Brown and her former husband started Life Pieces to Masterpieces 12 years ago, hoping to infuse artistic inspiration and a sense of beauty into the sometimes bleak outlook that can accompany life in public and low-income housing.
Her former husband was the artist. He had grown up in public housing. Four years after co-founding Masterpieces, he pulled back, and Brown found herself in charge, besotted by the kids and determined to carry on.
Brown works weekly with almost 200 boys, most of them ages 8 to 18. She sees herself as the "single parent" to them all: an honor, but with drawbacks.
"It's horrible for the dating life," she jokes. Guys ask: You have children? "Yeah, 200," she answers. "Can you handle it? Am I still hot?"

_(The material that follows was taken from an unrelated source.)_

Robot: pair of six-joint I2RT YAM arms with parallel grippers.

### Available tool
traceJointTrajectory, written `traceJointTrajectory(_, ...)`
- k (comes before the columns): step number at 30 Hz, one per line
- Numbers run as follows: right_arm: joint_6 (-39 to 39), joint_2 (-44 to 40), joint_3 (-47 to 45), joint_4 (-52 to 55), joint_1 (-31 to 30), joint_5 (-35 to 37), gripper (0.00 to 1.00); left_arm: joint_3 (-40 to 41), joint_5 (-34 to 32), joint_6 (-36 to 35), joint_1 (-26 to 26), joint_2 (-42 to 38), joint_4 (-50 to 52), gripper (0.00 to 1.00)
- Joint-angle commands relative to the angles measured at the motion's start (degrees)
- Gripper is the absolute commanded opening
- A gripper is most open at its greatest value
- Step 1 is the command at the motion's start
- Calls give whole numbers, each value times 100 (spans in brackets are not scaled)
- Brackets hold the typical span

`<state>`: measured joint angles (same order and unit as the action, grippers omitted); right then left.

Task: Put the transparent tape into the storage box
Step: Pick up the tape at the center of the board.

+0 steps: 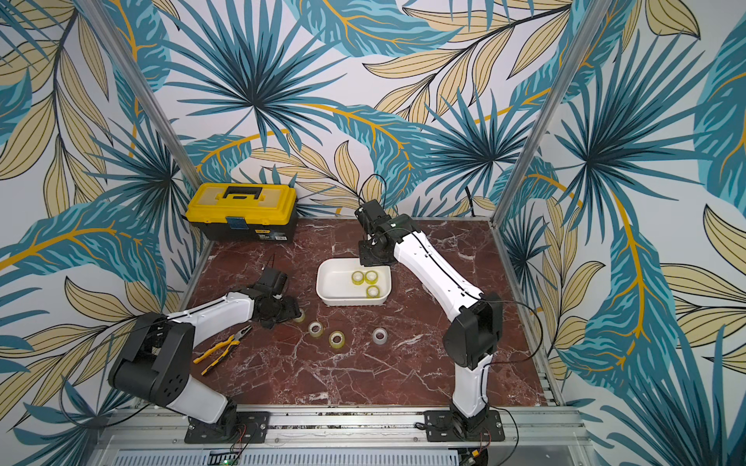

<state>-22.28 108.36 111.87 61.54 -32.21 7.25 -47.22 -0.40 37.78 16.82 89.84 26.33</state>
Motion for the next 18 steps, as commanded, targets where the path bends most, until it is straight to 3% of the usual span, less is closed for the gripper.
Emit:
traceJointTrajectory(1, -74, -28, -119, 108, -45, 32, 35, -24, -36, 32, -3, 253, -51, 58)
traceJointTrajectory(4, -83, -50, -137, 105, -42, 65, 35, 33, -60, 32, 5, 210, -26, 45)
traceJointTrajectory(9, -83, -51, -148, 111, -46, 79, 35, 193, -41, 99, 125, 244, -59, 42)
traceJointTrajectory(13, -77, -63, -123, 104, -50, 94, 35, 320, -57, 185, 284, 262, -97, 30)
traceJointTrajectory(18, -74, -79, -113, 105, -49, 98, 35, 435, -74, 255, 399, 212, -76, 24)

The point of Masterpieces is this, she says: "Everyone comes with a blank canvas. Our stories begin in different ways. We don't choose the family, we're born into it. We don't choose the circumstances we're born into. Those are colors that are chosen for us. But we can choose to take the various stories and create whatever masterpiece.
"You may have a parent who's addicted to various substances. You may have been a victim of abuse yourself. And this is painful, and this is very real, and these are very real colors you are putting on the canvas.
"But let's use all this to create a very powerful masterpiece. Let's not become a victim."
The first time she returns a phone call for this article, Brown is at a hospital with the sister of one of her boys, accompanying the girl as she waits for a CAT scan.